The existing California state record for Bocaccio rockfish is 17lbs8oz. That fishing record has stood since October 25th, 1987 when angler Sam Strait landed that record rockfish on the Point St Georges Reef in Del Norte County. This recent catch would’ve dominated that 34-year-old fishing record by three pounds!
Lori Heath recently shared a picture of angler Rob Tressler’s monster catch. The Bocaccio rockfish has a lot of names: Grouper, Tom Cod, Slimy, Salmon Grouper, and just Rockfish. But ‘Bocaccio rockfish’ is the name used for records.
They were fishing with Seaforth Fishing out of San Diego onboard the Pacifica, according to a report in For The Win. Searforth Fishing specializes in overnight fishing trips this time of year heading way offshore for tuna. And they caught A LOT of tuna on this trip even if those tuna weren’t the most notable catches from the adventure.
Lori shared this picture on Facebook of Rob Tressler’s record that got away:
The gist was this. They weighed it with a hand scale and it tipped the scales at 20.33 pounds. That would’ve dominated the existing state fishing record for Bocaccio rockfish. You can see a picture of the scale in that For The Win article linked above. But after they weighed the fish that’s where things went wrong…

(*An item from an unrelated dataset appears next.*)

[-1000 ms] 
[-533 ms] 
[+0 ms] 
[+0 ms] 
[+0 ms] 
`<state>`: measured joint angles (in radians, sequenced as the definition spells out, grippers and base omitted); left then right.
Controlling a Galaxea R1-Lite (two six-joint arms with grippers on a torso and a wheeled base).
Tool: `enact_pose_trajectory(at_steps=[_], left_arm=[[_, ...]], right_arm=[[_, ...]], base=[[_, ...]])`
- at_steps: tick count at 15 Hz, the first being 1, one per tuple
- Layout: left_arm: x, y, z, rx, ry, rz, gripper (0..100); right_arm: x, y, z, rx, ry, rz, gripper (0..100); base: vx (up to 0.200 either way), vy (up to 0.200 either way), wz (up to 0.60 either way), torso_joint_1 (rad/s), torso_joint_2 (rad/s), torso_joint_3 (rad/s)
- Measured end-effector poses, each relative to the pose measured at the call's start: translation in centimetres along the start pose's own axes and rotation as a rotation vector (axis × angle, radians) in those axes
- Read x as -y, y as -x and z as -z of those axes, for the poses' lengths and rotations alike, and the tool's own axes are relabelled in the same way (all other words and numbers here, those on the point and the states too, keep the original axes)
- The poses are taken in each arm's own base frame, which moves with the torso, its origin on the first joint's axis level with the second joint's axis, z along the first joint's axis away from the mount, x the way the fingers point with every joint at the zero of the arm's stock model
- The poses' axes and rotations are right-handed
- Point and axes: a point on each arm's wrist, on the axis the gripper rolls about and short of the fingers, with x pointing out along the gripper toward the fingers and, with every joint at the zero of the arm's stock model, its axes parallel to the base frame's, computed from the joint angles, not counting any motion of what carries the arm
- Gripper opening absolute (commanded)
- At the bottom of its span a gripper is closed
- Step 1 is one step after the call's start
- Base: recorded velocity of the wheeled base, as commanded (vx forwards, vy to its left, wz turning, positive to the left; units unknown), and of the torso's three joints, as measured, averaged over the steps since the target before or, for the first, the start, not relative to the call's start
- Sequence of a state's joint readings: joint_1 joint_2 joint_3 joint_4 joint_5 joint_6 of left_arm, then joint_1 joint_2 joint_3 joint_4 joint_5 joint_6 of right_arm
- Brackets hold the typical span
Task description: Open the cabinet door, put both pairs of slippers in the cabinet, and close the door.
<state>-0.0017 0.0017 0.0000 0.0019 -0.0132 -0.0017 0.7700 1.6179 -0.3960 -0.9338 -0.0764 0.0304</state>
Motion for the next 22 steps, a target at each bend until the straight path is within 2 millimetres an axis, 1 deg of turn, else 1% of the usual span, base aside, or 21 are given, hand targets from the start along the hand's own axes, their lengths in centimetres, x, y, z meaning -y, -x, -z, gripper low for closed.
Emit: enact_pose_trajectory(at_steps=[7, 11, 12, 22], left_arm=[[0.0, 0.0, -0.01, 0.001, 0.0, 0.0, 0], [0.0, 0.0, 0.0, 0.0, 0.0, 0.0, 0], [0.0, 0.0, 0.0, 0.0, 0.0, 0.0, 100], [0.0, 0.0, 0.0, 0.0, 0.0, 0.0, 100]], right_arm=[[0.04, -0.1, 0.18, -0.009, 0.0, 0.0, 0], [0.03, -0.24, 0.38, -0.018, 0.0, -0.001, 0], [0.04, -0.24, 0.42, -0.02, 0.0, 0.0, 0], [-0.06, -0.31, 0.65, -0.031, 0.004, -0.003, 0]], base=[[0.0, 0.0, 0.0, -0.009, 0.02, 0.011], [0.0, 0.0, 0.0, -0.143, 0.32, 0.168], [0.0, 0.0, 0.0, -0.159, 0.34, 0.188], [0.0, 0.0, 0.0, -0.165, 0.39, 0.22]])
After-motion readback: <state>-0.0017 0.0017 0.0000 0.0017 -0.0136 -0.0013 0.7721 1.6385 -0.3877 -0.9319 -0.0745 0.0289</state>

California fishing records require a fish to be weighed on a certified scale and there need to be two witnesses present. Hand scales aren’t certified. They would’ve needed to throw this fish on ice. Instead, they started filleting the fish to eat later and keep those fillets fresh on ice. And thus they lost the California fishing record.
This fish would’ve still fallen short of breaking the IGFA all-tackle fishing world record for Bocaccio rockfish. That fishing world record is held by angler George Bogen and that fish was caught in Elfin Cove, Alaska in August, 2011. It weighed a record-setting 27 lb 14 oz.
The Bocaccio rockfish is native to the Pacific Northwest and thrives in cold water so it’s no shocker that the world record was caught in Alaska. It is a bit surprising that someone on that fishing boat out of San Diego didn’t think to throw the fish on ice before filleting it but these things happen. They’ll just have to get out there and catch another one!
Here’s what they look like when they’re not so big, for comparison’s sake. It really is a beautiful fish:
When their eyes are popped out like that it’s caused by these deep water fish being reeled up quickly and unable to handle the pressure. Their eyes don’t look like that when they’re down deep, in case you were wondering.